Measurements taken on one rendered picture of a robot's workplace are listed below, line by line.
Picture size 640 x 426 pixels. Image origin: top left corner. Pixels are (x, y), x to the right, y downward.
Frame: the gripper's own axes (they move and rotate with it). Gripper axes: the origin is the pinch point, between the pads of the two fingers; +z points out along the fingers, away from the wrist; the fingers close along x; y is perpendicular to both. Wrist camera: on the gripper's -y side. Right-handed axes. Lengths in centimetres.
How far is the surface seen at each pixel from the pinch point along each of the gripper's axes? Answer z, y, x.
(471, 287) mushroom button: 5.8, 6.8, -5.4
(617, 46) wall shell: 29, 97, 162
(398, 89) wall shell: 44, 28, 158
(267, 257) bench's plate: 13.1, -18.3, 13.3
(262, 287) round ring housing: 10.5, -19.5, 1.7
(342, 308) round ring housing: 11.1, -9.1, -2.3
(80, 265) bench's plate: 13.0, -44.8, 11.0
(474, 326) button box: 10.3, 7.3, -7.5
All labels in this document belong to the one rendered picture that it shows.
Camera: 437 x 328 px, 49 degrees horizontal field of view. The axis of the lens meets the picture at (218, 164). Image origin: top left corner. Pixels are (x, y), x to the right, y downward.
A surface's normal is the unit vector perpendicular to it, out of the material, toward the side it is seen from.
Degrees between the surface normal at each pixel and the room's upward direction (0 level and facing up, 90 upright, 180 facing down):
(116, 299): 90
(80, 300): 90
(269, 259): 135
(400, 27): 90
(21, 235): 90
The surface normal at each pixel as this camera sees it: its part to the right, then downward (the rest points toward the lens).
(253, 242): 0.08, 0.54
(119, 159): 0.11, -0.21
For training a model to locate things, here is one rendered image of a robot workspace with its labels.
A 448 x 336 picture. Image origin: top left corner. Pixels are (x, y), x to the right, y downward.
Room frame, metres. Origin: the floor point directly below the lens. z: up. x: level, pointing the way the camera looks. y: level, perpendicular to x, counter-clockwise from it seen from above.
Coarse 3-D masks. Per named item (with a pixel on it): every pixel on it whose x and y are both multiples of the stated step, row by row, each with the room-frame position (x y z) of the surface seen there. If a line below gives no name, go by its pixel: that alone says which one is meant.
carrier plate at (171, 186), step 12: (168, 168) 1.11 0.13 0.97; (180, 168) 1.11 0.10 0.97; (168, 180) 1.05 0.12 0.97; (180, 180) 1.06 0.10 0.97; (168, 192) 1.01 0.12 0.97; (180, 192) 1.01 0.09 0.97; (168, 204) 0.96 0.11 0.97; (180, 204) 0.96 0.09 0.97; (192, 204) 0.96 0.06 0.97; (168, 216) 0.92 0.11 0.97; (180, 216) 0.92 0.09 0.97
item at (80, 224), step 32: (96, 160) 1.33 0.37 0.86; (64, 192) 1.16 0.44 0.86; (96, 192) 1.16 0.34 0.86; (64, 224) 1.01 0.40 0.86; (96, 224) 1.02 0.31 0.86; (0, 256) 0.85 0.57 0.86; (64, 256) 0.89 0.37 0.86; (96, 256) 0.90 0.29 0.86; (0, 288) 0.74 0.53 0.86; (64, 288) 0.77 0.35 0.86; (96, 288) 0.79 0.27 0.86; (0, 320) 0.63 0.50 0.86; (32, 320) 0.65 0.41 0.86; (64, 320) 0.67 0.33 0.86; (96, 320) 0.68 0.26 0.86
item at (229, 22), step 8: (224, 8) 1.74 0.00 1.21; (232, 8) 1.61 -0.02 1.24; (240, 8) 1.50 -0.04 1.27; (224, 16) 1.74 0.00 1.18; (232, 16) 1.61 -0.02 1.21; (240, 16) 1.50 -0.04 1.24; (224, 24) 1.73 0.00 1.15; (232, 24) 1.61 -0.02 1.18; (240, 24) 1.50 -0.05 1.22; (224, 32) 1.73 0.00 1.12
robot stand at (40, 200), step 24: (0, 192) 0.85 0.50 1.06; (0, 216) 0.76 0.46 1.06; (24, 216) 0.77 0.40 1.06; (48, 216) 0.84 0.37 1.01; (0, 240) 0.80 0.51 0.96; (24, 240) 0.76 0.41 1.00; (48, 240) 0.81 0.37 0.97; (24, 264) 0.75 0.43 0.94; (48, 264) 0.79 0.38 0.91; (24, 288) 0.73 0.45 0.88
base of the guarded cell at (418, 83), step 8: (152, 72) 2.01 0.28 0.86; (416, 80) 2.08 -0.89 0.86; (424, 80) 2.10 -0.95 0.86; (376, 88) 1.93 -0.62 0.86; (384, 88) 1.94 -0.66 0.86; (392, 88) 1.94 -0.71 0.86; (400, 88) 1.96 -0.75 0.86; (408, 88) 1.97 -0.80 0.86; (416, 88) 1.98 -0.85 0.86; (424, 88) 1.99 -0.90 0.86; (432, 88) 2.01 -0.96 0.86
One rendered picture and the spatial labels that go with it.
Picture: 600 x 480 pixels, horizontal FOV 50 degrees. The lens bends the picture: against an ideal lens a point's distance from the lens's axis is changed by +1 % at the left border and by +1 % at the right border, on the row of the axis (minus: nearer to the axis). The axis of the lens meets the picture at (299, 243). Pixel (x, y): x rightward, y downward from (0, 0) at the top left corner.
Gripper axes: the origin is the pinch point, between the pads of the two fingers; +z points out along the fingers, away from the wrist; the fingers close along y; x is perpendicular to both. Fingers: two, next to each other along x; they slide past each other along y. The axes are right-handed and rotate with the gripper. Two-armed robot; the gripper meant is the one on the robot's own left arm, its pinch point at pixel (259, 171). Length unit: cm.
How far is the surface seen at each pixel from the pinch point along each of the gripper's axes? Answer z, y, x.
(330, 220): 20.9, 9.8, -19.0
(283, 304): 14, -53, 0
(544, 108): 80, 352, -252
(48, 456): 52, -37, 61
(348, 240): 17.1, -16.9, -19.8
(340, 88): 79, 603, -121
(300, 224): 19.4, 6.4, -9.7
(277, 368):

──────

## The task
Return all entries exactly.

## Problem solution
Measurements taken on one rendered picture of a robot's workplace are listed below, line by line.
Picture size 640 x 426 pixels. Image origin: top left corner. Pixels are (x, y), x to the right, y downward.
Frame: the gripper's own axes (they move and rotate with it). Gripper axes: the origin is the pinch point, between the pads of the two fingers; +z points out along the fingers, away from the wrist; the fingers close along x; y is perpendicular to both. Wrist camera: on the gripper's -y side. Right-handed axes. Lengths in centimetres.
How far is the surface seen at each pixel from the pinch point along each of the gripper's axes? Answer z, y, x.
(471, 287) mushroom button: 5.8, 6.8, -5.4
(617, 46) wall shell: 29, 97, 162
(398, 89) wall shell: 44, 28, 158
(267, 257) bench's plate: 13.1, -18.3, 13.3
(262, 287) round ring housing: 10.5, -19.5, 1.7
(342, 308) round ring housing: 11.1, -9.1, -2.3
(80, 265) bench's plate: 13.0, -44.8, 11.0
(474, 326) button box: 10.3, 7.3, -7.5
All labels in this document belong to the one rendered picture that it shows.
Camera: 437 x 328 px, 49 degrees horizontal field of view. The axis of the lens meets the picture at (218, 164). Image origin: top left corner. Pixels are (x, y), x to the right, y downward.
A surface's normal is the unit vector perpendicular to it, out of the material, toward the side it is seen from.
Degrees between the surface normal at each pixel and the room's upward direction (0 level and facing up, 90 upright, 180 facing down):
(116, 299): 90
(80, 300): 90
(269, 259): 135
(400, 27): 90
(21, 235): 90
The surface normal at each pixel as this camera sees it: its part to the right, then downward (the rest points toward the lens).
(253, 242): 0.08, 0.54
(119, 159): 0.11, -0.21
For training a model to locate things, here is one rendered image of a robot workspace with its labels.
A 448 x 336 picture. Image origin: top left corner. Pixels are (x, y), x to the right, y downward.
Room frame, metres. Origin: the floor point directly below the lens. z: up. x: level, pointing the way the camera looks. y: level, perpendicular to x, counter-clockwise from it seen from above.
Coarse 3-D masks. Per named item (with a pixel on it): every pixel on it whose x and y are both multiples of the stated step, row by row, each with the room-frame position (x y z) of the surface seen there. If a line below gives no name, go by its pixel: that alone says which one is meant.
carrier plate at (171, 186), step 12: (168, 168) 1.11 0.13 0.97; (180, 168) 1.11 0.10 0.97; (168, 180) 1.05 0.12 0.97; (180, 180) 1.06 0.10 0.97; (168, 192) 1.01 0.12 0.97; (180, 192) 1.01 0.09 0.97; (168, 204) 0.96 0.11 0.97; (180, 204) 0.96 0.09 0.97; (192, 204) 0.96 0.06 0.97; (168, 216) 0.92 0.11 0.97; (180, 216) 0.92 0.09 0.97
item at (80, 224), step 32: (96, 160) 1.33 0.37 0.86; (64, 192) 1.16 0.44 0.86; (96, 192) 1.16 0.34 0.86; (64, 224) 1.01 0.40 0.86; (96, 224) 1.02 0.31 0.86; (0, 256) 0.85 0.57 0.86; (64, 256) 0.89 0.37 0.86; (96, 256) 0.90 0.29 0.86; (0, 288) 0.74 0.53 0.86; (64, 288) 0.77 0.35 0.86; (96, 288) 0.79 0.27 0.86; (0, 320) 0.63 0.50 0.86; (32, 320) 0.65 0.41 0.86; (64, 320) 0.67 0.33 0.86; (96, 320) 0.68 0.26 0.86
item at (229, 22), step 8: (224, 8) 1.74 0.00 1.21; (232, 8) 1.61 -0.02 1.24; (240, 8) 1.50 -0.04 1.27; (224, 16) 1.74 0.00 1.18; (232, 16) 1.61 -0.02 1.21; (240, 16) 1.50 -0.04 1.24; (224, 24) 1.73 0.00 1.15; (232, 24) 1.61 -0.02 1.18; (240, 24) 1.50 -0.05 1.22; (224, 32) 1.73 0.00 1.12
robot stand at (40, 200), step 24: (0, 192) 0.85 0.50 1.06; (0, 216) 0.76 0.46 1.06; (24, 216) 0.77 0.40 1.06; (48, 216) 0.84 0.37 1.01; (0, 240) 0.80 0.51 0.96; (24, 240) 0.76 0.41 1.00; (48, 240) 0.81 0.37 0.97; (24, 264) 0.75 0.43 0.94; (48, 264) 0.79 0.38 0.91; (24, 288) 0.73 0.45 0.88
base of the guarded cell at (418, 83), step 8: (152, 72) 2.01 0.28 0.86; (416, 80) 2.08 -0.89 0.86; (424, 80) 2.10 -0.95 0.86; (376, 88) 1.93 -0.62 0.86; (384, 88) 1.94 -0.66 0.86; (392, 88) 1.94 -0.71 0.86; (400, 88) 1.96 -0.75 0.86; (408, 88) 1.97 -0.80 0.86; (416, 88) 1.98 -0.85 0.86; (424, 88) 1.99 -0.90 0.86; (432, 88) 2.01 -0.96 0.86
One rendered picture and the spatial labels that go with it.
Picture: 600 x 480 pixels, horizontal FOV 50 degrees. The lens bends the picture: against an ideal lens a point's distance from the lens's axis is changed by +1 % at the left border and by +1 % at the right border, on the row of the axis (minus: nearer to the axis). The axis of the lens meets the picture at (299, 243). Pixel (x, y): x rightward, y downward from (0, 0) at the top left corner.
Gripper axes: the origin is the pinch point, between the pads of the two fingers; +z points out along the fingers, away from the wrist; the fingers close along y; x is perpendicular to both. Fingers: two, next to each other along x; they slide past each other along y. The axes are right-handed and rotate with the gripper. Two-armed robot; the gripper meant is the one on the robot's own left arm, its pinch point at pixel (259, 171). Length unit: cm.
How far is the surface seen at each pixel from the pinch point along each of the gripper's axes? Answer z, y, x.
(330, 220): 20.9, 9.8, -19.0
(283, 304): 14, -53, 0
(544, 108): 80, 352, -252
(48, 456): 52, -37, 61
(348, 240): 17.1, -16.9, -19.8
(340, 88): 79, 603, -121
(300, 224): 19.4, 6.4, -9.7
(277, 368):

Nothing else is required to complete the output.